There’s lots more I could say and want to say about Healing Whats Within. Like how I appreciate DeGroat leading the way with vulnerability and honesty, revealing his own real struggles (pp. 196-97 is my favorite, but I won’t spoil it) and his real healing. Or how the book has excellent reflection questions and embodied practices. Or the fact that readers of all different walks of life will find this helpful, whatever particular story draws them to the book, whether that’s spiritual abuse, mental illness, chronic pain, childhood trauma, and others.
But DeGroat inspired me to be more honest with this review. There are plenty of healing and soul care books I have started and not finished because they touched a too-tender wound, pushed on a torn ligament too painful to move, and (though not necessarily the author’s fault) I couldn’t trust the book to help me with my resistance. Healing Whats Within is different. Like a good physical therapist who knows personally what it’s like to be injured and healed, DeGroat invites readers into the optimal level of difficulty. Not too easy, and not too hard. Just the right amount of pain. Just the right amount of dark. And a whole lotta light, curiosity, compassion, guidance, desire, longing and hope.
Quote from Chuck DeGroat
“If trauma is, indeed, not what happened to us but what happens within in the absence of a compassionate witness, if trauma is our aloneness with our pain, then it’s risky, indeed, to consider abandoning our ways of self-medicating and waiting in the dark…When the lights go out, we’re powerless.
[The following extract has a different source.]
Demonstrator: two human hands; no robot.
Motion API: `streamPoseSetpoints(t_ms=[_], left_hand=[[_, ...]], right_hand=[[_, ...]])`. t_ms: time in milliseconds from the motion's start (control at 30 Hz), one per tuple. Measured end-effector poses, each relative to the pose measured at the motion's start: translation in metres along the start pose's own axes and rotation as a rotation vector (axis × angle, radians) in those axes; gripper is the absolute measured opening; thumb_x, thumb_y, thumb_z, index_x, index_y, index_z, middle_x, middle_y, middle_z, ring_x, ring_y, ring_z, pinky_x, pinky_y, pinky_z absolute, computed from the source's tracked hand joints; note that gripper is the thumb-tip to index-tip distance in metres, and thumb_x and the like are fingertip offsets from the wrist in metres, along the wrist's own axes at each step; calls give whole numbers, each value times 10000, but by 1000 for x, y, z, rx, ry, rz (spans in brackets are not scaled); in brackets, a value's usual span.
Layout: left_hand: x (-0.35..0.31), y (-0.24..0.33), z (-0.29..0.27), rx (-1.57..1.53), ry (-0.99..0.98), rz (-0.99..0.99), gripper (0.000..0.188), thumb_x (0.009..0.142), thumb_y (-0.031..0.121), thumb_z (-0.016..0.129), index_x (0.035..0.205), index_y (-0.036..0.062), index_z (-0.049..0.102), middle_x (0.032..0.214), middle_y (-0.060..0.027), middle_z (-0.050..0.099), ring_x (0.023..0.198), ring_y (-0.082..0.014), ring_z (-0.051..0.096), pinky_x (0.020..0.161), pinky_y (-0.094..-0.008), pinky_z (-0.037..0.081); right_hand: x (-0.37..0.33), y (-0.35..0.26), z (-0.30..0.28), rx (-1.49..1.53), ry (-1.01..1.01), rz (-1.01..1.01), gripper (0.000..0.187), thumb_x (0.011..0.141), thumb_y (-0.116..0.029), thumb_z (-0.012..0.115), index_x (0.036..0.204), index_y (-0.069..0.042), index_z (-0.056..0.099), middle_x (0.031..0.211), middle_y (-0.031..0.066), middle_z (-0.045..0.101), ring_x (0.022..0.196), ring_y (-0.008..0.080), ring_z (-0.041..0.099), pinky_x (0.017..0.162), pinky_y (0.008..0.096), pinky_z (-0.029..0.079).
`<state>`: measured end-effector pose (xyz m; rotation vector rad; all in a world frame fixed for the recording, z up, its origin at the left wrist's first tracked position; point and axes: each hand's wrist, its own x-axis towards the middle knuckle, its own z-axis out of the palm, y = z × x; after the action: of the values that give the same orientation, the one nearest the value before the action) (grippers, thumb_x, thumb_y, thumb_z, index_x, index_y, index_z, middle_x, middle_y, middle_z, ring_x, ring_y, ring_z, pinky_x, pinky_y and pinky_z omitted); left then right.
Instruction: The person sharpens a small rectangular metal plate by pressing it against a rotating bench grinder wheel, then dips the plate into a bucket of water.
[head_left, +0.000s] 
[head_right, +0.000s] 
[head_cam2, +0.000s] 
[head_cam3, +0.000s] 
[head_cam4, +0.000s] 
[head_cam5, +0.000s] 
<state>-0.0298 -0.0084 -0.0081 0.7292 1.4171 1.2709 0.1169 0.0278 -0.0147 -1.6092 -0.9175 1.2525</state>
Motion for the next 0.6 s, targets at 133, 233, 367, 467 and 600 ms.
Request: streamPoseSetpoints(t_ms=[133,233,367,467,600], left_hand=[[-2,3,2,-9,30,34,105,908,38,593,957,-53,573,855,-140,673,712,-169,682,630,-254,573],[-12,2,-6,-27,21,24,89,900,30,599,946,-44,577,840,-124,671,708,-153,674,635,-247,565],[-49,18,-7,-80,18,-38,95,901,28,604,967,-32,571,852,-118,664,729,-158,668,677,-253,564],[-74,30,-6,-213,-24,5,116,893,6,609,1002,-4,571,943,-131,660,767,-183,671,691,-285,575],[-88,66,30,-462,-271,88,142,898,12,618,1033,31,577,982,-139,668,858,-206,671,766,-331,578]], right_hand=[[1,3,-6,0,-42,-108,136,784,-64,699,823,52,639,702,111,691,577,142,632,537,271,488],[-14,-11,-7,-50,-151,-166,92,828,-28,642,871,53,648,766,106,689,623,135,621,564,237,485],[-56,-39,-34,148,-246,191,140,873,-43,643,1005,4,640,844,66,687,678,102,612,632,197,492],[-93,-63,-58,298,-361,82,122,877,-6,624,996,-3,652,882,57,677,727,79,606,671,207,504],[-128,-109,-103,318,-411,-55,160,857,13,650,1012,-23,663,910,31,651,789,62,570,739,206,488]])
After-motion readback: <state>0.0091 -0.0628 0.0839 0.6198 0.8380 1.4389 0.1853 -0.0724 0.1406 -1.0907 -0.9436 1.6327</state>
We may face parts of ourselves we’ve long forgotten, exiled away even in our youngest years. But here we also wait in expectation for the one who longs to “restore you to health and heal your wounds” (Jeremiah 30:17). But perhaps God is calling you, too, to face the shadows. To stop, slow down, and sit in the dark. Maybe there your eyes will adjust to a dim light on the horizon, signaling the smile of the one who will never ever leave you or forsake you (Deuteronomy 31:8).” (p. 189)
Question
Are you searching for a guide on your healing journey? Are you looking for someone to help shine God’s light on the path through your pain? Healing Whats Within might just be what you’re looking for.